Toby becomes lodge treasurer. He learns that Sam Jones is living in Porth and that he and Bron still see each other occasionally. She refuses to stop seeing him, and Toby and Bron drift apart, whilst still living in the same house. Toby discovers that Nan and Ben now live in Senghenydd; he goes to visit them one day. Ben is still a brutal drunkard and when he leaves for the pub, Toby confesses that he still loves Nan.

The coal owners refuse to negotiate the wage for coal from the difficult and wet Bute seam Toby is working on. The pit workers talk openly of strike action, but then the owners lock all the miners out. A major strike is precipitated and large contingents of police arrive in the Rhondda. The onset of cold weather sees people, especially children and old people, dying of cold and starvation, but still the owners will not negotiate the wage rates.

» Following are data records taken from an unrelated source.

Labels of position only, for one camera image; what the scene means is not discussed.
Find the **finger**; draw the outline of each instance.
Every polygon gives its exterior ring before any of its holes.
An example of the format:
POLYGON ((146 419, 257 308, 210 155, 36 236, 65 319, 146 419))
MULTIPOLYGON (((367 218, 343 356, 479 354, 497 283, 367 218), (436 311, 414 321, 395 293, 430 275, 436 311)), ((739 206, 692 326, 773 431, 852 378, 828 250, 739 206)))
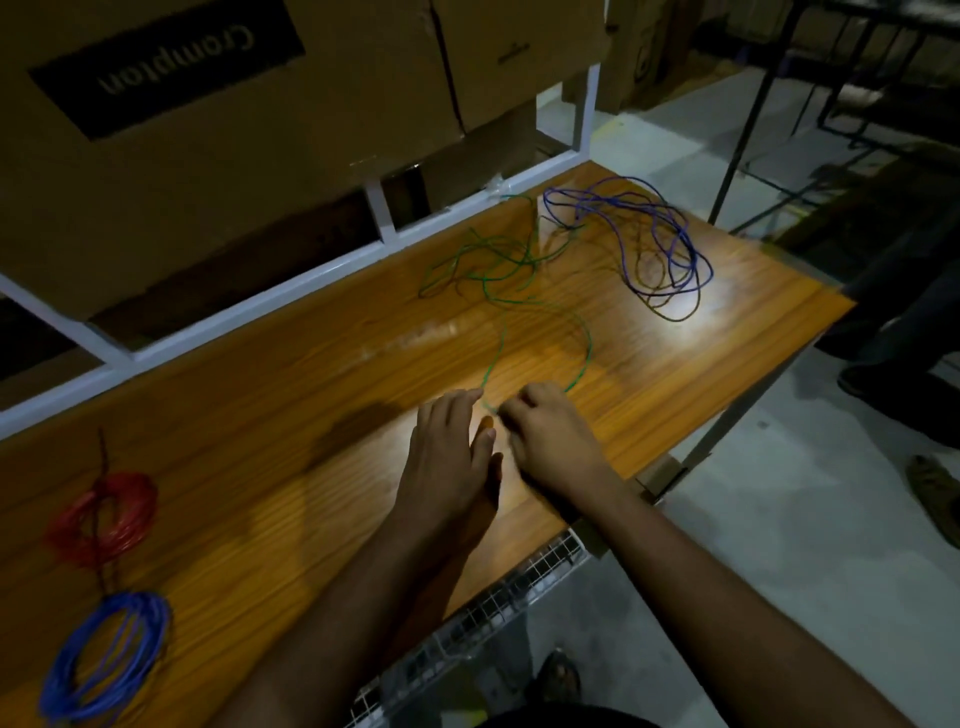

Wild rumours circulate that Winston Churchill, the Home Secretary, has been seen on horseback riding the streets of Tonypandy with the Chief Constable.

The miners lose confidence in their representatives, and march to shut down a mine that has been taken over by management and is operating on blackleg labour. Toby is in the midst of a violent confrontation between miners and police. Both he and Bron and many of their friends are injured. Soldiers arrive in the Rhondda but there are no confrontations with them.

Toby, as lodge treasurer, continues to draw monies from the bank and distribute ten shillings each week to the miners; barely enough to live on. Starving people are forced to steal waste coal and kill sheep to put hot food on the table. One dark night, Toby breaks into a pub in Pontypridd and steals jewellery, which he pawns.

As Bron slowly recovers from her injuries, Toby decides that he must make a break from her. He decides to leave the Rhondda and seek work at Universal Colliery in Senghennydd, which is not on strike. He finds that Ben has been killed in an accident underground and renews his friendship with Nanwen, who now has a daughter, Ceinwen, But police have followed him and he's arrested for the theft.

Toby serves two years in Cardiff jail; he is regularly visited by his mates and receives letters from Nan, now a schoolmistress in Senghennyd. But he hears nothing from Bron. On his release, he returns to Porth, hoping to see Bron, but gets drunk, is thrown out of the pub and is brought back to Senghennyd by his mates. He lodges with Mrs Best, but in the small hours, he slips out of the house and goes to see Nan, who still loves him. He falls into the habit of regularly visiting her, whilst still lodging with Mrs Best.

Toby, working at the Universal, takes part in a mine rescue, and is devastated when several of his best mates are killed. By unspoken consent, he and Nanwen decide to marry, but she insists that they return north, before Toby is killed by the coal.

On the morning that they plan to catch a train to North Wales, a massive explosion occurs at the Universal. Toby, who has just started his morning shift, is badly injured. He is trapped with his mates, and they can only hope and pray that the rescue team will get to them in time. The heat from the fire and the diminishing air quality cause many to lose hope, but eventually the rescuers break through. On return to the surface, Toby realises that he can no longer see more than a vague blur. The attending doctors ascribe this to his head injury. Nan and her daughter Ceinwen come to the pithead, but Ceinwen flees in terror and Nan runs off after her.

Later, Bron reveals to Toby that Nan and her daughter have gone to North Wales - alone - and that Bron encouraged them to do so. She tells Toby that Nan was scared of being married to a blind man. She also informs Toby that she has a second baby, known as Bibs-two, who is Toby's child.

The novel ends on an uncertain note; Bron and Toby seem to be fated for each other, but she is technically still married to Sam Jones, who also survived the explosion.

==Dedication==

The author dedicates the novel to 'the old gentlemen of Industry - sought out in homes for the aged, their little front rooms, in the street and on park benches......without the aid of such men this book could not have been written'.